> **PROBLEM DETAILS**
Go through the entries below and count the lines where "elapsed" occurs. Give nothing but that number.

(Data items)

______________________________

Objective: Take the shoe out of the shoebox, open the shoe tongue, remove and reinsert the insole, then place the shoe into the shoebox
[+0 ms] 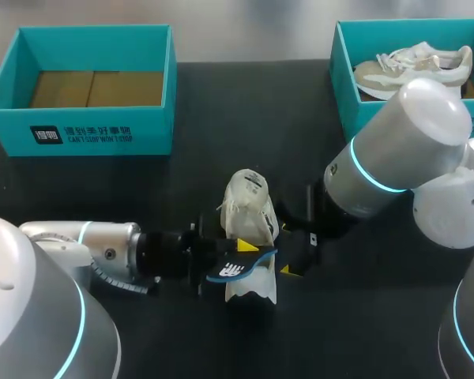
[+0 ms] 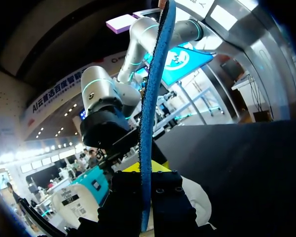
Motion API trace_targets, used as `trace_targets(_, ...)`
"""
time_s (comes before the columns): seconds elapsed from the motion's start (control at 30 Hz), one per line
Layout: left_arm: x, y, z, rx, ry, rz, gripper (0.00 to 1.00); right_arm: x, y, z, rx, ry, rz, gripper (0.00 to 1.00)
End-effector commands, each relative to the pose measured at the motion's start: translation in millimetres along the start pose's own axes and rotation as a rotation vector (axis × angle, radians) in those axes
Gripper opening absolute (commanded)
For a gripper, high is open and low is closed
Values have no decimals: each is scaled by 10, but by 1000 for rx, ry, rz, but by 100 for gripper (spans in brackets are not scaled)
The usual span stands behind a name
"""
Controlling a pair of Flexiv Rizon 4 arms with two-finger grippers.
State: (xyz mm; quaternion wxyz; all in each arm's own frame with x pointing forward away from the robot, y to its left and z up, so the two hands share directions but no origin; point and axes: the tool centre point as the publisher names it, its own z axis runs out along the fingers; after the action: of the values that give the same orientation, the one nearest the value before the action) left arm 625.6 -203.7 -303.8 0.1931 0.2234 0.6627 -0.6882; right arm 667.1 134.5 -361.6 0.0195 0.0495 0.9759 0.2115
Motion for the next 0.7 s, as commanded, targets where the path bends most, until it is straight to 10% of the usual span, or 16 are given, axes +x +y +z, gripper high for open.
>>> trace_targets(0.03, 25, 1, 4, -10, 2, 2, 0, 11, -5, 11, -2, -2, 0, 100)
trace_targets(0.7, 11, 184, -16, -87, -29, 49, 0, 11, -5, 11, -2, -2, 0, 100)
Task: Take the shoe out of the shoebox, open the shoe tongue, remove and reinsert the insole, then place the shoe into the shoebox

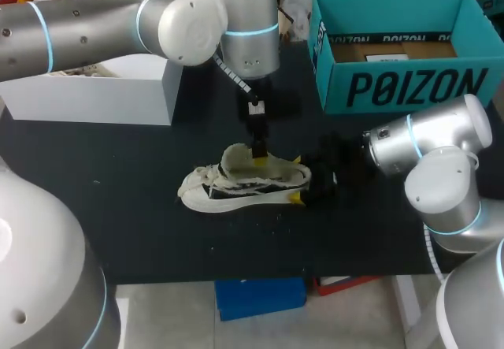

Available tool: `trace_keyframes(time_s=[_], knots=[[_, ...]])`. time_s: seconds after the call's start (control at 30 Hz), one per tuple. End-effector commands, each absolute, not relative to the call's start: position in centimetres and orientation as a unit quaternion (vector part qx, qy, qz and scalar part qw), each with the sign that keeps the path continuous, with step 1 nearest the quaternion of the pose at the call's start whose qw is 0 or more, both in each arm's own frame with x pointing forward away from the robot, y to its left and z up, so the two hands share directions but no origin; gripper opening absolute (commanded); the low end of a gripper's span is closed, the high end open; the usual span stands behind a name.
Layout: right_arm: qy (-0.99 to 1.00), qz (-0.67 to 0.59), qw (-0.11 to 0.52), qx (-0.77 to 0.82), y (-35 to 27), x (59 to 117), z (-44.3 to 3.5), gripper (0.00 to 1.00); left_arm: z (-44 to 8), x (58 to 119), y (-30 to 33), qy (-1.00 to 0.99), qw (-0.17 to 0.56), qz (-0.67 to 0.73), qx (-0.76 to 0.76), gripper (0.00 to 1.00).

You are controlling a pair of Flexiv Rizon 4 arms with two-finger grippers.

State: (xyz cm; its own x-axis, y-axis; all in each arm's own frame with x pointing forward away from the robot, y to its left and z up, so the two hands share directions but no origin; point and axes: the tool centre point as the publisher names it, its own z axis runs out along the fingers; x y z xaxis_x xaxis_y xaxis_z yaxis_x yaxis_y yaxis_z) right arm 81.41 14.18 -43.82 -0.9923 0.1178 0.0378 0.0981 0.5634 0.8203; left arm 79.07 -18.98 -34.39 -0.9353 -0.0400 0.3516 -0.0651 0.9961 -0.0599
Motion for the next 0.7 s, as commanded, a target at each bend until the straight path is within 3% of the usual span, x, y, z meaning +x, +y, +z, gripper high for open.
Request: trace_keyframes(time_s=[0.03, 0.7], knots=[[0.884, 0.462, 0.011, 0.062, 14.19, 81.59, -44.17, 0.0, -35.72, 78.67, -19.48, -0.981, 0.188, 0.027, 0.039, 0.0], [0.884, 0.462, 0.011, 0.062, 14.19, 81.59, -44.17, 0.0, -35.58, 78.87, -19.69, -0.983, 0.181, 0.04, 0.01, 0.0]])
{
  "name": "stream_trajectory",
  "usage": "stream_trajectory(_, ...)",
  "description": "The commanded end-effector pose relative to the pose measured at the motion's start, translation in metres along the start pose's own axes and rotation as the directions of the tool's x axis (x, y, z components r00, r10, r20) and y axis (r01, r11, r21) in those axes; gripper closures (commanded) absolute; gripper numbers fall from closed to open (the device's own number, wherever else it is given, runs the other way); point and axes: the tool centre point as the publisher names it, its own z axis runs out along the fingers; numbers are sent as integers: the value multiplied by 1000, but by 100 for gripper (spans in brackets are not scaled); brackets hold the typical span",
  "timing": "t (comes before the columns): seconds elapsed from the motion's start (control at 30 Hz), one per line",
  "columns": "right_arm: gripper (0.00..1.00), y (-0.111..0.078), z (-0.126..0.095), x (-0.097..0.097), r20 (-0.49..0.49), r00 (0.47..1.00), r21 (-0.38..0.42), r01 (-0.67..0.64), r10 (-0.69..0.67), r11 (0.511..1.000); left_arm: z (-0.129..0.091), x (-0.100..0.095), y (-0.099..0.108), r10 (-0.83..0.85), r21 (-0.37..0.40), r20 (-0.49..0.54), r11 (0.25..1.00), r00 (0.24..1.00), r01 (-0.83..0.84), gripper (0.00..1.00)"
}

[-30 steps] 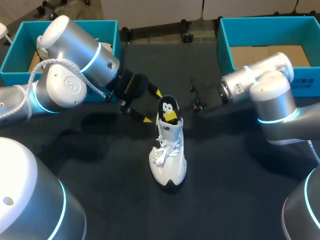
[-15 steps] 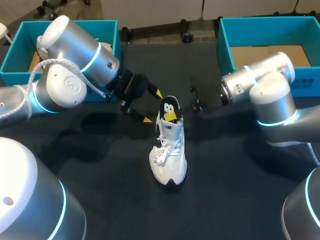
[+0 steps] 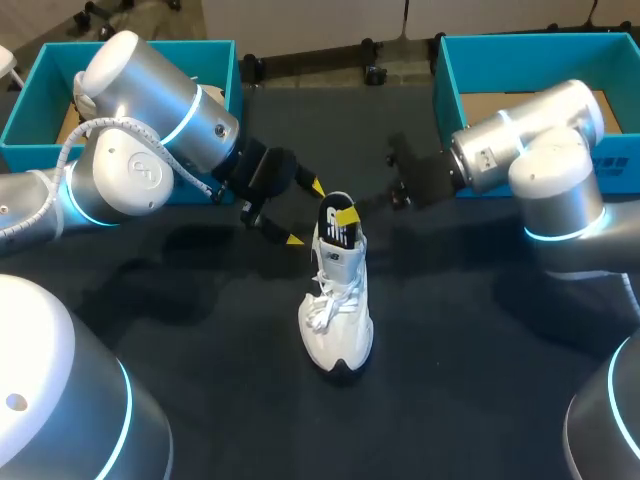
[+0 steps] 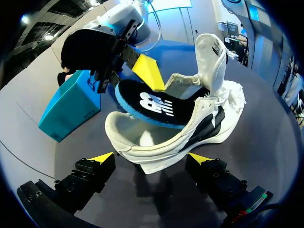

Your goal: Take the shoe out of the shoebox, open the shoe tongue, remove and reinsert the insole, then place the shoe into the shoebox

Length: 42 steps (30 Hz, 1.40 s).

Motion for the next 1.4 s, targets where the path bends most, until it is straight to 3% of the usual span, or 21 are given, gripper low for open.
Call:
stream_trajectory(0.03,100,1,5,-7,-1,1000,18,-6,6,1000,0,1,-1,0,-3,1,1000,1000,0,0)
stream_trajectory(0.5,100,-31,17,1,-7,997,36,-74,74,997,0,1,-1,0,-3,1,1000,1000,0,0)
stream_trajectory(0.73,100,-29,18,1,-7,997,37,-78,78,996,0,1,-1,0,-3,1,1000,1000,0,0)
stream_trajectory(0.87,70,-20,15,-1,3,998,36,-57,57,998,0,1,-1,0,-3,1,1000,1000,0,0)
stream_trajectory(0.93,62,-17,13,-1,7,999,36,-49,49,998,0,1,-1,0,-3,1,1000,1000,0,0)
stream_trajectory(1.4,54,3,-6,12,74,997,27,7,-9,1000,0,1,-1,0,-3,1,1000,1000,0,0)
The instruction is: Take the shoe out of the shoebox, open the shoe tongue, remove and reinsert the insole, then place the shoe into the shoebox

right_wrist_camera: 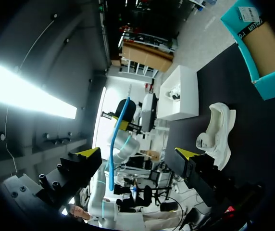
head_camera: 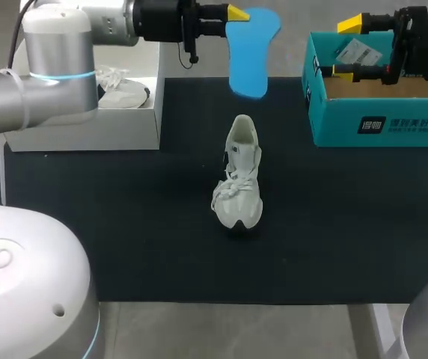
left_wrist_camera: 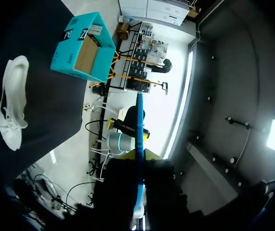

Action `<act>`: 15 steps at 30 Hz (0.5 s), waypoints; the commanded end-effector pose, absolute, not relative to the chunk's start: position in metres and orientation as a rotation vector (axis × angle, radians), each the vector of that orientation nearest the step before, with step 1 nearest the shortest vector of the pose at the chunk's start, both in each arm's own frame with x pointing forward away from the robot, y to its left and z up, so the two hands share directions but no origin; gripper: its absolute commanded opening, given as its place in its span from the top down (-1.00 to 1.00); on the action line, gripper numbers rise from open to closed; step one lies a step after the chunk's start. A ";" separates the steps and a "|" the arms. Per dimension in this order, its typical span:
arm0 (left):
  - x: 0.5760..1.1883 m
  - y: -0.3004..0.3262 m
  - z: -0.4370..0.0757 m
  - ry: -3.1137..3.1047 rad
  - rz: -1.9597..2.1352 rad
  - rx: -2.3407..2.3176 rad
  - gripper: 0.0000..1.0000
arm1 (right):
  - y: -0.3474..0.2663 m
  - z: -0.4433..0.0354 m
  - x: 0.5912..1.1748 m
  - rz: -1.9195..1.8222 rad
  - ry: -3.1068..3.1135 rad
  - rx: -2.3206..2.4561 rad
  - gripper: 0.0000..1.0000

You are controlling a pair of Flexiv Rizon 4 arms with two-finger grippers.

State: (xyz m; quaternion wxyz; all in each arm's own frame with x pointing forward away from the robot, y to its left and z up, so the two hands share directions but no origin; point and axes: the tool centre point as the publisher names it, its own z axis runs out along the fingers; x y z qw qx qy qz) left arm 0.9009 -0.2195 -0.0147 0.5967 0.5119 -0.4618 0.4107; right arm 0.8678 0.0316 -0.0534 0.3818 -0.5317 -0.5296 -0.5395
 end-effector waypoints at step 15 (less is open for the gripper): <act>0.908 -0.236 -0.041 -1.064 1.000 1.229 1.00 | 0.085 0.012 0.879 -0.790 -1.659 -2.004 -1.00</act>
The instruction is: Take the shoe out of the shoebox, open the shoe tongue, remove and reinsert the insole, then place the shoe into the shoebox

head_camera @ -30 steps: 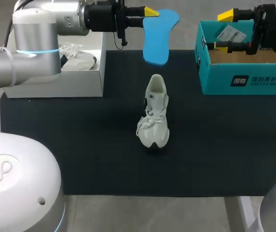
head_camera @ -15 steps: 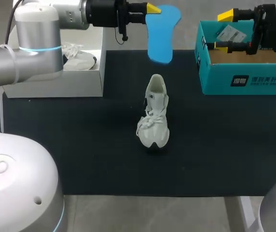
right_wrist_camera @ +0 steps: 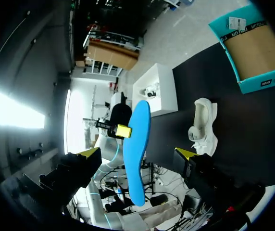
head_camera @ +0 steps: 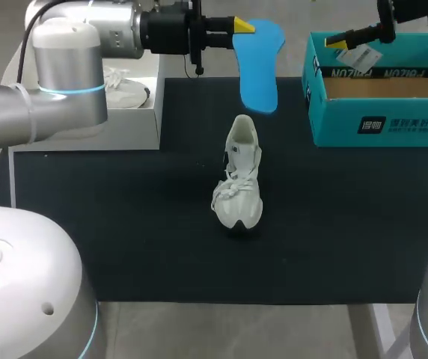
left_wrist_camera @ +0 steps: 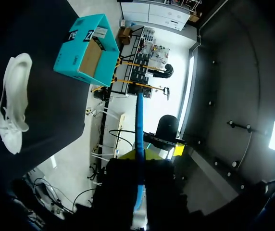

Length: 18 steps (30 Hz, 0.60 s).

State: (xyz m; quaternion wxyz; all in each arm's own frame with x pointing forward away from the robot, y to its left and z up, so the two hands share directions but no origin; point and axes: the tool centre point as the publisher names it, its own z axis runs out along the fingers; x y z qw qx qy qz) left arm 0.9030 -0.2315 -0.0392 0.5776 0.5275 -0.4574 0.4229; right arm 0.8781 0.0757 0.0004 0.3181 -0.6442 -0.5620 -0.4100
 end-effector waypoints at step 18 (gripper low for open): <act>0.913 -0.236 -0.046 -1.054 1.029 1.211 1.00 | 0.090 0.028 0.863 -0.806 -1.682 -2.074 -1.00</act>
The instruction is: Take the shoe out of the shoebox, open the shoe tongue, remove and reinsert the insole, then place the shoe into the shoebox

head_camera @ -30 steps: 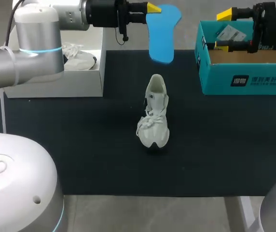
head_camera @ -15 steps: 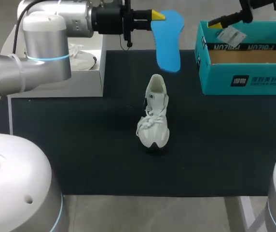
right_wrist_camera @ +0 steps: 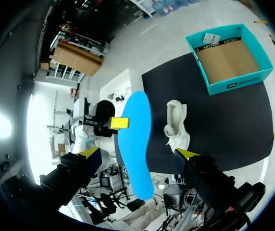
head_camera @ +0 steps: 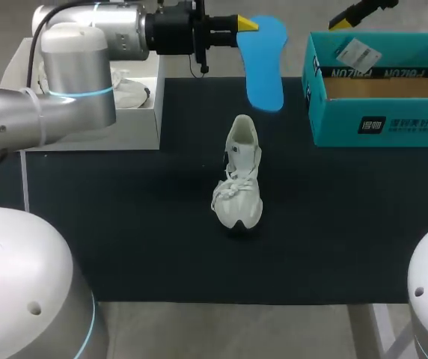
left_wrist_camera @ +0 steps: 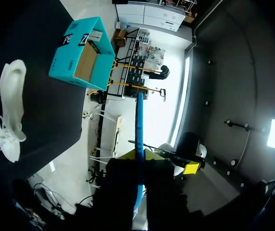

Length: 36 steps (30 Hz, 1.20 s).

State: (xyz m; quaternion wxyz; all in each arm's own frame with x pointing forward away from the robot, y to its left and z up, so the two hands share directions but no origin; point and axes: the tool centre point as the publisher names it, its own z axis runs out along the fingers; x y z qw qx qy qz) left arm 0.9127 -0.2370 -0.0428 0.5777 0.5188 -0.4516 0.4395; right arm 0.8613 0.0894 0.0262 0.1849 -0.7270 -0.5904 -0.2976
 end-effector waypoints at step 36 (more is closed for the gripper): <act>0.917 -0.236 -0.057 -1.101 1.009 1.223 1.00 | 0.160 0.039 0.859 -0.180 -2.103 -2.222 -1.00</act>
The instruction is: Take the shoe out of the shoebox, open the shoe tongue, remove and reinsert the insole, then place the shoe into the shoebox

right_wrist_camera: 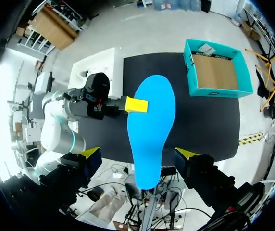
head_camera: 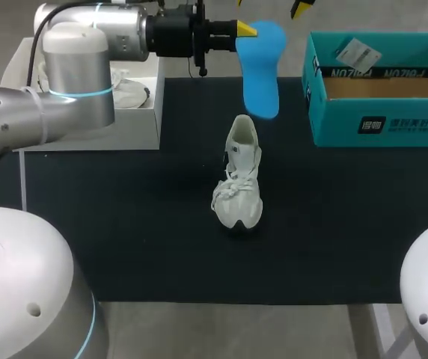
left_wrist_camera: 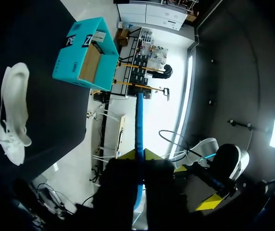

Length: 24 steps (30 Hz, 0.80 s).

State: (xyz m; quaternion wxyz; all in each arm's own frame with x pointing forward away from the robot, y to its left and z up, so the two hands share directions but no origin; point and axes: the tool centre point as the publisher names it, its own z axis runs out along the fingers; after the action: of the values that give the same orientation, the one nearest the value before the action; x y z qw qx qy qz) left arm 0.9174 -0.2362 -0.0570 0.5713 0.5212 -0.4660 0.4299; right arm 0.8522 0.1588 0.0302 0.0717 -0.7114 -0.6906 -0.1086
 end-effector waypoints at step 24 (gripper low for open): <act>0.914 -0.239 -0.054 -1.110 1.019 1.215 1.00 | 0.166 0.035 0.855 -0.109 -2.109 -2.296 -1.00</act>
State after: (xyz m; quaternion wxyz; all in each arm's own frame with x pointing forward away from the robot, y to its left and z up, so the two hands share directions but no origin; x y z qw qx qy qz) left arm 0.9150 -0.2382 -0.0543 0.5680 0.5161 -0.4721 0.4337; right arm 0.8561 0.1662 0.0352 0.0128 -0.7355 -0.6764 -0.0362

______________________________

> **RESULT FOR THIS EXERCISE**
2